:: Task to carry out ::
Copy the data exactly. Images are to be left out.

--------------------------------

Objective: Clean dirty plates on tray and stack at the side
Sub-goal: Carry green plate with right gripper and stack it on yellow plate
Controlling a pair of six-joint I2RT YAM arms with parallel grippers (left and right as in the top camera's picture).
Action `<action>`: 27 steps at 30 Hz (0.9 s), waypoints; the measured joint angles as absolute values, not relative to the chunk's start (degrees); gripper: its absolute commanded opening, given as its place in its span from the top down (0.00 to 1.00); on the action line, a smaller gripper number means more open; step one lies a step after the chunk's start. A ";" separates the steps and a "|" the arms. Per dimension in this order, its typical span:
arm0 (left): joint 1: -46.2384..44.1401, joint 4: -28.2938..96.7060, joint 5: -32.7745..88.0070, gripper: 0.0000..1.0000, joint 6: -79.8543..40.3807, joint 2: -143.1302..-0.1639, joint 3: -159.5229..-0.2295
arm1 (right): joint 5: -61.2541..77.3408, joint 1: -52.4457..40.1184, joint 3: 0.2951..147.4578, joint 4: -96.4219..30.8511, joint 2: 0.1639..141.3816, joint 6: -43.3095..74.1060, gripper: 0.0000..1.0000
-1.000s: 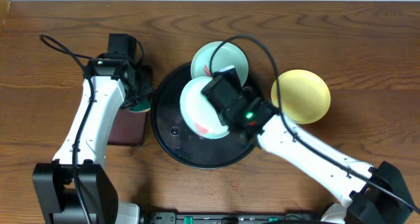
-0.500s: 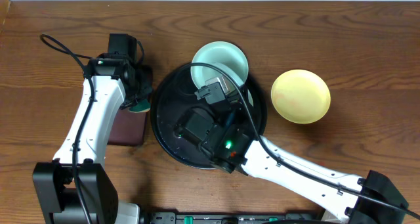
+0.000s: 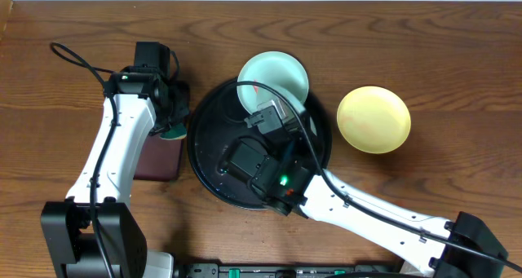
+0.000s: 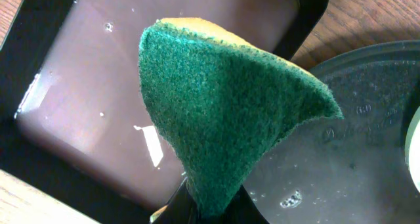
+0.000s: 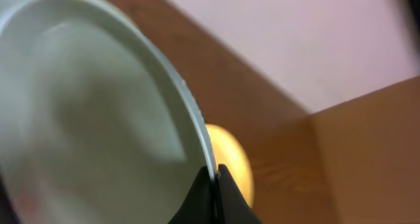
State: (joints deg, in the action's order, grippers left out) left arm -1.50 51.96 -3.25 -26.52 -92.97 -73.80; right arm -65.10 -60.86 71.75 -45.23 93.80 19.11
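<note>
My left gripper (image 4: 213, 207) is shut on a green-and-orange sponge (image 4: 223, 119), held over the right end of the black rectangular tray of brownish water (image 4: 98, 86). My right gripper (image 5: 215, 178) is shut on the rim of a pale green plate (image 5: 98, 106), lifted and tilted high above the round black tray (image 3: 212, 160); the raised right arm (image 3: 277, 176) hides most of that plate from overhead. A second pale green plate (image 3: 277, 76) with a red smear lies at the round tray's back edge.
A yellow plate (image 3: 373, 119) lies upside down on the wooden table to the right of the round tray. The left arm's cable (image 3: 77, 54) loops over the table at the far left. The round tray's wet rim (image 4: 341, 138) lies just right of the sponge.
The right arm has risen closer to the overhead camera with the plate tilted further; the red smear no longer shows in the right wrist view. The left gripper and sponge have not moved.
At first my left gripper pressed the sponge on the front plate in the round tray while my right gripper pinched its rim. Then the sponge was at that plate's left side. Later the sponge hung over the water tray and the plate was off the tray, now higher.
</note>
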 measured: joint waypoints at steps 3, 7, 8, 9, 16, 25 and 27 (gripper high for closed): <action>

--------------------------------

:: Solution to this problem ::
Objective: Clean dirty plates on tray and stack at the side
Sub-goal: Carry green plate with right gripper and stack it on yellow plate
Controlling a pair of six-joint I2RT YAM arms with parallel grippers (left and right as in the top camera's picture).
Action `<action>`: 27 steps at 30 Hz (0.9 s), waypoints; the measured joint angles as absolute values, not relative to the chunk's start (degrees); gripper: its absolute commanded opening, given as its place in its span from the top down (0.00 to 1.00); on the action line, a smaller gripper number means more open; step one lies a step after the chunk's start. A ";" separates the steps and a "|" the arms. Per dimension in this order, its typical span:
arm0 (left): joint 1: -46.2384..44.1401, joint 4: -28.2938..96.7060, joint 5: -32.7745..88.0070, gripper: 0.0000..1.0000, joint 6: -79.8543..40.3807, joint 2: -143.1302..-0.1639, joint 3: -159.5229..-0.2295
arm1 (right): joint 5: -61.2541..77.3408, joint 1: -52.4457..40.1184, joint 3: 0.2951..147.4578, joint 4: -96.4219..30.8511, joint 2: 0.1639..141.3816, joint 6: -43.3095..74.1060, gripper: 0.0000..1.0000
-1.000s: 
-0.500s: 
+0.000s: 
+0.000s: 
+0.000s: 
State: (joints deg, in the action's order, grippers left out) left arm -1.50 51.96 -3.25 -26.52 -92.97 -73.80; right arm -65.10 -60.86 71.75 -45.23 93.80 19.11
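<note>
My left gripper (image 4: 213, 207) is shut on a green-and-orange sponge (image 4: 223, 119), held over the right end of the black rectangular tray of brownish water (image 4: 98, 86). My right gripper (image 5: 215, 178) is shut on the rim of a pale green plate (image 5: 98, 106), lifted and tilted high above the round black tray (image 3: 212, 160); the raised right arm (image 3: 277, 176) hides most of that plate from overhead. A second pale green plate (image 3: 277, 76) with a red smear lies at the round tray's back edge.
A yellow plate (image 3: 373, 119) lies upside down on the wooden table to the right of the round tray. The left arm's cable (image 3: 77, 54) loops over the table at the far left. The round tray's wet rim (image 4: 341, 138) lies just right of the sponge.
The right arm has risen closer to the overhead camera with the plate tilted further; the red smear no longer shows in the right wrist view. The left gripper and sponge have not moved.
At first my left gripper pressed the sponge on the front plate in the round tray while my right gripper pinched its rim. Then the sponge was at that plate's left side. Later the sponge hung over the water tray and the plate was off the tray, now higher.
</note>
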 measured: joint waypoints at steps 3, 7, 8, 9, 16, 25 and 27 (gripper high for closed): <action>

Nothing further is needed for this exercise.